La ética de la inclusión no es solo un ideal, es un imperativo moral para un país que aspira a ser más justo y desarrollado.
Históricamente, el sistema educativo chileno ha estado marcado por la exclusión. Desde sus inicios, las escuelas selectivas solo aceptaban a ciertos estudiantes, principalmente hombres de las élites de clase alta, llamados a conducir el país. Esta exclusión no solo definió quién podía acceder al conocimiento, sino que también estableció barreras sociales que han mantenido las desigualdades estructurales en el país.
Con el tiempo, se fue incluyendo a otros sujetos que no pertenecían a la élite: otras clases sociales, mujeres, niños con necesidades educativas especiales, entre otros. El esfuerzo más reciente en esta dirección ha sido la Ley de Inclusión Escolar que, entre otros, crea el Sistema de Admisión Escolar (SAE).

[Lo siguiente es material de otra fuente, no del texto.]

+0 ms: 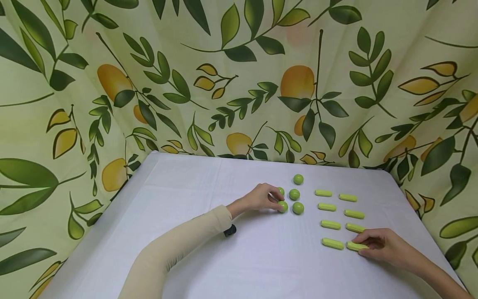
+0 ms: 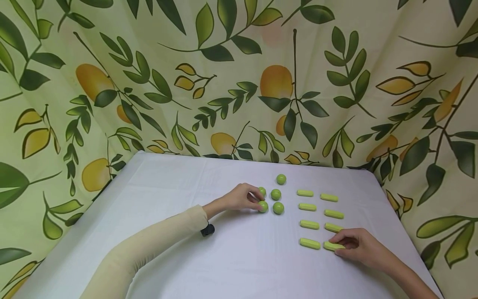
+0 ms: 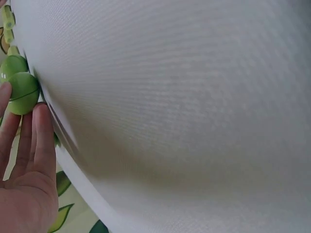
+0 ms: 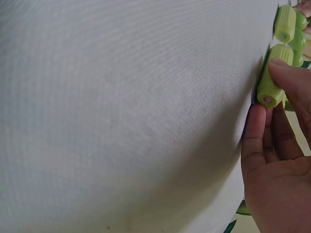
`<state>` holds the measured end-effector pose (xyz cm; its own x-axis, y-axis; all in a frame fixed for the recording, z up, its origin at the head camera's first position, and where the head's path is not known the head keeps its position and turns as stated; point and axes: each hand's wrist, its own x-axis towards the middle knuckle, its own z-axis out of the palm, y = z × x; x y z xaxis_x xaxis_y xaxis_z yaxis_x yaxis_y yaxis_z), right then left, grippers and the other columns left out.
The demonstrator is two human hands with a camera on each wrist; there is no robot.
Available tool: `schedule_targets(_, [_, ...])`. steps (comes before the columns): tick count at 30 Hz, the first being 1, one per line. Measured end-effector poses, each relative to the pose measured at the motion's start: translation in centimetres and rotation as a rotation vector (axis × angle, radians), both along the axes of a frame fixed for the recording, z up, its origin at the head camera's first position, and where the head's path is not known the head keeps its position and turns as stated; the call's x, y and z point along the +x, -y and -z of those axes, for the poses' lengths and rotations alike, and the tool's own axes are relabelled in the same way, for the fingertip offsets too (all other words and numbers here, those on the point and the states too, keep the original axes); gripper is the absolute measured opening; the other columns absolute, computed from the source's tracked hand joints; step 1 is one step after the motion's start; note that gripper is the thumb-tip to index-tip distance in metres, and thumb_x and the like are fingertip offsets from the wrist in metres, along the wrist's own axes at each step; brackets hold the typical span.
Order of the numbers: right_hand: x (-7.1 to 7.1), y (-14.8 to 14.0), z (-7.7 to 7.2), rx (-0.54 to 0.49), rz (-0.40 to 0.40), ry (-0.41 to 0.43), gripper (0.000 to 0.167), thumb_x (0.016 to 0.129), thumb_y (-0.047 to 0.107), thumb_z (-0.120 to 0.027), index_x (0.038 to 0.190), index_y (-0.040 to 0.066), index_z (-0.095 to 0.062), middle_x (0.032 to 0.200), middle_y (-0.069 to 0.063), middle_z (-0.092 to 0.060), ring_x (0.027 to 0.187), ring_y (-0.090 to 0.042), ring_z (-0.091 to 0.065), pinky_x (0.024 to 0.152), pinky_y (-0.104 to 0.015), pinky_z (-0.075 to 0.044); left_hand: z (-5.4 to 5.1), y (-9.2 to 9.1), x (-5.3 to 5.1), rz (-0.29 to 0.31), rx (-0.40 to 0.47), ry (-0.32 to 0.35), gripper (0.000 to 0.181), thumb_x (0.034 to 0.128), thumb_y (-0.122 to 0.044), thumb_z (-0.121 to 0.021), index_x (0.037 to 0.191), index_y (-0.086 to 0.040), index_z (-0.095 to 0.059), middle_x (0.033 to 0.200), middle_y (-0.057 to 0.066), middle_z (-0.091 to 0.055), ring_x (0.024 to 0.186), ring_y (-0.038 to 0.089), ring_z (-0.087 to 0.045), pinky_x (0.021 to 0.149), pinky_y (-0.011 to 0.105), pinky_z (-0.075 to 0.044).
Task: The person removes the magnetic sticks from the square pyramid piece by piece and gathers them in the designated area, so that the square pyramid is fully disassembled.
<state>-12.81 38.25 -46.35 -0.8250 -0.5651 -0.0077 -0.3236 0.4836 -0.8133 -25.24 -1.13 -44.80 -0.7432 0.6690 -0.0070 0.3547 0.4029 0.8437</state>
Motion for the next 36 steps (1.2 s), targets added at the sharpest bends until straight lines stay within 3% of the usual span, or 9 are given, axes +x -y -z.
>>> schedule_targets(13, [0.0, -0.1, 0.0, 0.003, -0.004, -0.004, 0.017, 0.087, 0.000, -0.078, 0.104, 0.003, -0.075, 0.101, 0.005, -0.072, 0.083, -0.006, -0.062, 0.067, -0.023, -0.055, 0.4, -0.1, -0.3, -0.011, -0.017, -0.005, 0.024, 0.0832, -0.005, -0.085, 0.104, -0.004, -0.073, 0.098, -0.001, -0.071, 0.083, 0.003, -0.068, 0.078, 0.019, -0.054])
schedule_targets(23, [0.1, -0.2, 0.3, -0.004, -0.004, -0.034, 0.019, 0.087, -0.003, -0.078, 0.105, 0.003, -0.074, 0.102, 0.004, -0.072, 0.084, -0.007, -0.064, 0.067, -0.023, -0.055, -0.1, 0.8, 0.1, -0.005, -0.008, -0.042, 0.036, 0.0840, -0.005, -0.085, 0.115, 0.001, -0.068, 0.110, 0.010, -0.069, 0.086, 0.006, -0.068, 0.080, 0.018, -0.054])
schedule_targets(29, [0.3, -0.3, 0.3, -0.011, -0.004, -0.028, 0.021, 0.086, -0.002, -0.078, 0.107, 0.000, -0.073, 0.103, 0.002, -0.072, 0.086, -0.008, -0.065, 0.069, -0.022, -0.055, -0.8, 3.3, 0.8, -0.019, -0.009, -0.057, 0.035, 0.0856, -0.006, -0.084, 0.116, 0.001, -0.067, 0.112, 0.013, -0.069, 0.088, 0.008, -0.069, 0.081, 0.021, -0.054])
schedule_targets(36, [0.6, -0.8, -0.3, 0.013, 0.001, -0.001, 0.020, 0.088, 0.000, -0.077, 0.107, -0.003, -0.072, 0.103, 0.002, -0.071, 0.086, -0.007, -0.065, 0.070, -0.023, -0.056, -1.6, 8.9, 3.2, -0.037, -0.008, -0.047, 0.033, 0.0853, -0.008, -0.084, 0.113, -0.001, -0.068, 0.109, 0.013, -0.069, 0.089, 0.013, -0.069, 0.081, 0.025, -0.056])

Sin embargo, nuestro modelo educativo está organizado en torno a la competencia, donde es justo que unos ganen y otros pierdan, creando una sociedad donde la exclusión es vista como una consecuencia natural. La ética de la inclusión, en contraste, propone un cambio radical en los valores y principios que guían nuestras acciones y decisiones. En lugar de aceptar la competencia y la exclusión como normas, esta ética aboga por la justicia y la equidad, donde todos los niños, independientemente de su origen o capacidades, tengan las mismas oportunidades de participar y prosperar en la sociedad. Esto implica reconocer y valorar la diversidad como una fortaleza, no como una barrera.
Técnicamente, el SAE ha demostrado con creces su capacidad de incluir y distribuir más equitativamente a alumnos de distintos orígenes, niños cuyo destino es marcado mucho antes de que tengan oportunidad de mostrar sus capacidades, talento o potencial. Desde su implementación, el SAE ha permitido que miles de estudiantes accedan a instituciones que antes les eran inaccesibles, rompiendo dinámicas históricas de exclusión.
El porcentaje de estudiantes de contextos vulnerables en escuelas de alto rendimiento ha crecido significativamente, lo que es evidencia concreta de su aporte a la inclusión. No obstante, las bondades del sistema son difíciles de transmitir a las familias que, con razón, están comprometidas con asegurar el mejor futuro para sus hijos. En el caso a caso, se vuelven invisibles todos los que quedan en el camino para que unos pocos triunfen.
Que la población reconozca las bondades del SAE requiere un cambio de coordenadas éticas, donde concibamos la educación como un derecho, donde no tiene cabida la competencia y los pitutos en el acceso. La ética de la inclusión requiere que, como sociedad, tengamos el coraje de cuestionar nuestras propias prácticas y creencias.
Para construir esta ética, es necesario implementar políticas educativas que aseguren que la educación pública sea un derecho accesible para todos. Esto incluye aumentar los cupos en los establecimientos públicos para cubrir el 100% de la demanda, garantizando que todos los niños que deseen estudiar en un determinado establecimiento público tengan un lugar. Además, es crucial promover valores de colaboración y apoyo mutuo en lugar de competencia y exclusión.
La ética de la inclusión no es solo un ideal, es un imperativo moral para un país que aspira a ser más justo y desarrollado. Es necesario apuntalar iniciativas como el SAE y complementarlas con otras políticas educativas que apunten a mejorar la democracia y calidad de nuestro sistema educativo, donde quepan todos.